What the task asks -
In the material below, which lines hold the word "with"? Pick each one out.

Dataset excerpt -

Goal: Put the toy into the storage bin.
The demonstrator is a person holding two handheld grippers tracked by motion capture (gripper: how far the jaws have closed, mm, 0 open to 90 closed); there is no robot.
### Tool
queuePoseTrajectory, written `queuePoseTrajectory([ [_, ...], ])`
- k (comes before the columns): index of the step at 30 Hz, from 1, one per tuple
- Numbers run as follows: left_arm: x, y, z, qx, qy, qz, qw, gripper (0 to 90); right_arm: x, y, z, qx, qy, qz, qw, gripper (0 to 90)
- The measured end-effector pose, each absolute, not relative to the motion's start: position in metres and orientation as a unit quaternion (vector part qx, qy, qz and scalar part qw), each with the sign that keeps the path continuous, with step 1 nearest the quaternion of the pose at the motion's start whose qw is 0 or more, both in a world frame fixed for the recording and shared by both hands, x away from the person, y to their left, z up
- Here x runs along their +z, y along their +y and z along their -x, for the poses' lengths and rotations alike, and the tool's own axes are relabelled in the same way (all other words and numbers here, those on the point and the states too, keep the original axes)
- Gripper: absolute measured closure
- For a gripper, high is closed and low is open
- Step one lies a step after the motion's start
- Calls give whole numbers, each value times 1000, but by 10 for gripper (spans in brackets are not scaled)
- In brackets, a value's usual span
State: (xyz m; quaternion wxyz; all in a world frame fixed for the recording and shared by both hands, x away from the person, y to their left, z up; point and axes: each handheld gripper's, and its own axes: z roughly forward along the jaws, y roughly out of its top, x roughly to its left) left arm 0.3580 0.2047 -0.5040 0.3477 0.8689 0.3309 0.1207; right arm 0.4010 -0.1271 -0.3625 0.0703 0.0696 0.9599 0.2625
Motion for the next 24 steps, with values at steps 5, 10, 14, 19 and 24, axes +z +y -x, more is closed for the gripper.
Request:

Exercise answer -
- The measured end-effector pose, each absolute, not relative to the motion's start: position in metres and orientation as a unit quaternion (vector part qx, qy, qz and scalar part qw), each with the sign that keeps the path continuous, with step 1 nearest the quaternion of the pose at the motion's start whose qw is 0 or more, both in a world frame fixed for the recording and shared by both hands, x away from the person, y to their left, z up
Motion for the next 24 steps, with values at steps 5, 10, 14, 19 and 24, axes +z +y -x, more is closed for the gripper.

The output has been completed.